RECORDS FOR THIS TASK:
_ _ _ _

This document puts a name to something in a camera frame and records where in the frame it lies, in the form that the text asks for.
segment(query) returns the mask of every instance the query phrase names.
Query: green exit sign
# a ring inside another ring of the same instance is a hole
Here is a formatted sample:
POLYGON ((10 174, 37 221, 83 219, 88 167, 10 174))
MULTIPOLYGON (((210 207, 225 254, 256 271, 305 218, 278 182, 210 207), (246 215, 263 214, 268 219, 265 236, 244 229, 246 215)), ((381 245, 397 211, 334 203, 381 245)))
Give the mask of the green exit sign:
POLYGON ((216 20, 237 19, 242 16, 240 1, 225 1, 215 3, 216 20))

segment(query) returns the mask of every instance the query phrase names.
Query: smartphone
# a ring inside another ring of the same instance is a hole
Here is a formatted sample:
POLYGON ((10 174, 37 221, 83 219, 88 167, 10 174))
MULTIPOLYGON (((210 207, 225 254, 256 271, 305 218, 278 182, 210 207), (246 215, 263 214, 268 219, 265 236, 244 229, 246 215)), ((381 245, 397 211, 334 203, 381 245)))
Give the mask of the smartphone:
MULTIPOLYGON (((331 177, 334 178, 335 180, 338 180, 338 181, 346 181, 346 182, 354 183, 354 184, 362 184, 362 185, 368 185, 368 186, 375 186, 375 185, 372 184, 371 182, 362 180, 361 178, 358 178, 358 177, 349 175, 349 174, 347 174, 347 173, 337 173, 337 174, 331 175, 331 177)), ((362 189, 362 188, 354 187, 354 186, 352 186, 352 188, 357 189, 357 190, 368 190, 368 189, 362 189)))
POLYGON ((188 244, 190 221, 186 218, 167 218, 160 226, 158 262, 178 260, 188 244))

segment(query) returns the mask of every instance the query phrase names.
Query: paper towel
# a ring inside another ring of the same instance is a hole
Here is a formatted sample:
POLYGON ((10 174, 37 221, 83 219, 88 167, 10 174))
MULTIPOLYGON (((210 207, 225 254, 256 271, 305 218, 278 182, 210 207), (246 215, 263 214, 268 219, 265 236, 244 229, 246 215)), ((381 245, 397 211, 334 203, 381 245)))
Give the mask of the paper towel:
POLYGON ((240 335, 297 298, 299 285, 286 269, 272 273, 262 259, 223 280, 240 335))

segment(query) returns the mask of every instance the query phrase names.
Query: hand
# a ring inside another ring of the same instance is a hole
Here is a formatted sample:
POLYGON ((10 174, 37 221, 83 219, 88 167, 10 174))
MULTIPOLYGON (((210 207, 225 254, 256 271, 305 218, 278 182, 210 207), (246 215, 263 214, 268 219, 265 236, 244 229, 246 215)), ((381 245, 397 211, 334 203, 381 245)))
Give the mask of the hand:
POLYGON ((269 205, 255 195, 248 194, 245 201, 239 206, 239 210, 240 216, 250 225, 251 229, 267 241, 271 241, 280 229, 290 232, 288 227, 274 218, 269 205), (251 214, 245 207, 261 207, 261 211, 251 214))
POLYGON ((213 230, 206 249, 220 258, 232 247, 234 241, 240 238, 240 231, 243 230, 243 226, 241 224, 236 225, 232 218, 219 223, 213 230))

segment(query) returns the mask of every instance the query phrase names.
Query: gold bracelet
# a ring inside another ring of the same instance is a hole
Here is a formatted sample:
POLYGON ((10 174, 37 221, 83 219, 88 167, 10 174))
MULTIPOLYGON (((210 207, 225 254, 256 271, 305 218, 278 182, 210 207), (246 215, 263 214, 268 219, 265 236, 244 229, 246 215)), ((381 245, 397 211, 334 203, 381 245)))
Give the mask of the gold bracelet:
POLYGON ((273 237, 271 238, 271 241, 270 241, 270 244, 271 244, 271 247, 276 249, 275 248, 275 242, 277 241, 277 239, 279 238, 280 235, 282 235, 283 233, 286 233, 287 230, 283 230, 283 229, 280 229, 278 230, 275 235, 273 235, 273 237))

_ _ _ _

Whatever the entries say, repeat all of them exactly.

EXERCISE SOLUTION:
This document puts a name to something in a camera frame and records where in the frame it lies, in the form that the text asks for.
segment(query) returns the mask of every instance the query phrase names.
Query: green exit sign
# a ring inside another ring of the same instance is a hole
Here is a formatted sample:
POLYGON ((10 174, 37 221, 83 219, 88 167, 10 174))
MULTIPOLYGON (((210 207, 225 254, 256 271, 305 218, 278 182, 210 207), (246 215, 263 214, 268 219, 265 236, 244 229, 246 215)), ((381 245, 397 211, 334 203, 381 245)))
Give the mask of the green exit sign:
POLYGON ((216 20, 237 19, 242 16, 240 1, 225 1, 215 3, 216 20))

segment(query) returns the mask of every instance the query phrase names.
Query: smartphone
# a ring inside another ring of the same instance is a hole
Here is a formatted sample:
POLYGON ((10 174, 37 221, 83 219, 88 167, 10 174))
MULTIPOLYGON (((210 207, 225 254, 256 271, 305 218, 278 182, 210 207), (246 215, 263 214, 268 219, 265 236, 244 229, 246 215)), ((381 245, 397 211, 334 203, 381 245)))
Give the mask of the smartphone:
MULTIPOLYGON (((331 177, 334 178, 335 180, 338 180, 338 181, 346 181, 346 182, 354 183, 354 184, 362 184, 362 185, 368 185, 368 186, 375 186, 375 185, 372 184, 371 182, 362 180, 361 178, 358 178, 358 177, 349 175, 349 174, 347 174, 347 173, 337 173, 337 174, 331 175, 331 177)), ((362 189, 362 188, 354 187, 354 186, 352 186, 352 188, 357 189, 357 190, 368 190, 368 189, 362 189)))
POLYGON ((188 244, 190 221, 186 218, 167 218, 160 226, 158 262, 178 260, 188 244))

segment(query) returns the mask of every instance the query phrase names.
Query: paper towel
# a ring inside another ring of the same instance is a hole
Here is a formatted sample:
POLYGON ((10 174, 37 221, 83 219, 88 167, 10 174))
MULTIPOLYGON (((210 207, 225 254, 256 271, 305 218, 278 182, 210 207), (246 215, 263 214, 268 219, 265 236, 244 229, 246 215)), ((381 245, 397 211, 334 203, 381 245)))
Give the mask of the paper towel:
POLYGON ((240 335, 297 298, 299 285, 286 269, 272 273, 262 259, 223 280, 240 335))

segment(query) returns the mask of every instance the query phrase names.
Query: hand
# a ring inside another ring of the same instance is a hole
Here is a formatted sample:
POLYGON ((10 174, 37 221, 83 219, 88 167, 10 174))
MULTIPOLYGON (((210 207, 225 254, 256 271, 305 218, 278 182, 210 207), (246 215, 263 214, 268 219, 265 236, 244 229, 246 215)), ((381 245, 397 211, 334 203, 381 245)))
Give the mask of the hand:
POLYGON ((269 205, 255 195, 248 194, 245 201, 239 206, 239 210, 240 216, 250 225, 251 229, 267 241, 271 241, 280 229, 290 232, 288 227, 274 218, 269 205), (251 214, 245 207, 261 207, 261 211, 251 214))
POLYGON ((213 230, 206 249, 220 258, 232 247, 234 241, 240 238, 240 231, 243 230, 243 226, 241 224, 236 225, 232 218, 219 223, 213 230))

segment(query) returns the mask of every instance the query phrase names.
Query: gold bracelet
# a ring inside another ring of the same instance is a hole
Here is a formatted sample:
POLYGON ((10 174, 37 221, 83 219, 88 167, 10 174))
MULTIPOLYGON (((210 207, 225 254, 256 271, 305 218, 278 182, 210 207), (246 215, 263 214, 268 219, 265 236, 244 229, 246 215)), ((381 245, 397 211, 334 203, 381 245)))
Give the mask of the gold bracelet:
POLYGON ((273 237, 271 238, 271 241, 270 241, 270 244, 271 244, 271 247, 276 249, 275 248, 275 242, 277 241, 277 239, 279 238, 280 235, 282 235, 283 233, 286 233, 287 230, 283 230, 283 229, 280 229, 278 230, 275 235, 273 235, 273 237))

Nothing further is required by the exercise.